There is a live debate around whether Stoke Central was UKIP’s Waterloo or not. I have thrown my hat into the ring already, saying that I think it was; however, such a declaration was not made without a certain amount of nervousness on my part. UKIP have been written off by the cognoscenti many times previous, only to rise from the dead stronger than ever.
An article by Nigel Farage in yesterday’s Telegraph made me feel a great deal better about my declaration regarding UKIP’s demise. It is entitled “Douglas Carswell has brought constant division and is actively working against UKIP. He has to go.” You know how some headlines are purposefully inflammatory and then you read the body of the article itself only to find a much more sensible and weighted position? This is not one of those. In the piece, Farage lays bare for all to read far, far more than he must have intended. The entire article could be summarised thus: “Douglas never realised that I am UKIP. And to insult me is to insult UKIP by proxy.”
The article is uncanny in its lack of self-awareness on the part of Farage: the more he complains about how wronged he is – by Carswell, by Suzanne Evans, by fill in UKIPer here – the more he illustrates exactly why UKIP never has been and never will be functional as a party. He bemoans UKIP’s lack of campaigning nous without realising that a huge part of the reason the party is so dysfunctional is directly down to him personally and his approach. He has always come at UKIP as if it were a bunch of idiots that he had to keep on the straight and narrow. I’m sure there’s a lot of truth in that, yet his paternal oversight has stifled UKIP badly. It has stopped other UKIP figures from developing. A telling passage of the Farage piece goes:
“There are some of course who will say that Douglas Carswell is an electoral genius because he was the only MP elected last time round. However, the demographics of the Clacton constituency make it Ukip’s number one seat in Britain. That is not to say the he has been a bad local MP but frankly, he had the easiest seat to win of any of us.”

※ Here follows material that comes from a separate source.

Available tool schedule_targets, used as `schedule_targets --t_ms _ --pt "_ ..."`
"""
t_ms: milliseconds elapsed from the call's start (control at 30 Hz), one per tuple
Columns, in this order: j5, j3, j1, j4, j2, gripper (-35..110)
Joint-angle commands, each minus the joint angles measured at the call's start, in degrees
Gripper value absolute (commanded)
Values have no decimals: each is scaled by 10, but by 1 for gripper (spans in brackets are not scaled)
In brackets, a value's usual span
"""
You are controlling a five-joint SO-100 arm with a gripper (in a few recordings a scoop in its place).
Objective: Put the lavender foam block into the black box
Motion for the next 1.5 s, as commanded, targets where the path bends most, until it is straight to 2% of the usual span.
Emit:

That passage is dripping with a pathological hatred that a substandard psychology undergrad could diagnose. Carswell has shown he has a personal constituency inside of the constituency for which he is an MP; it is obvious to any objective political observer that it is the Carswell brand that means UKIP are nominally allowed to retain Clacton and very little else. Farage, who has tried to get elected seven times and failed in every single one of those attempts, drips with loathing for a man who clearly knows how to campaign and retain a seat, even after crossing the floor. The fact that Farage can’t see that this makes Carswell unique amongst UKIP figures is actually genuinely sad.
Farage doesn’t want to lead UKIP any longer; nor can he seemingly just get the hell out of the way. It’s Nigel’s inability to let his pet project get on with developing a life of its own that will ultimately destroy UKIP. It has probably done the trick already.
In some respects you are quite correct, unfortunately publishing your article in the Telegraph reduces its impact as the Telegraph is not well respected these days, it’s mainly viewed as a purveyor of fake news.
I’m an ex UKIP member and agree that it needs a reorganisation, as much as I like Nigel Farage he did make some monumental errors of judgement and it will take time for UKIP to be a consistent political party, but it took a number of revolutions before Russia became a settled communist country and the SNP were formed in the 1930’s.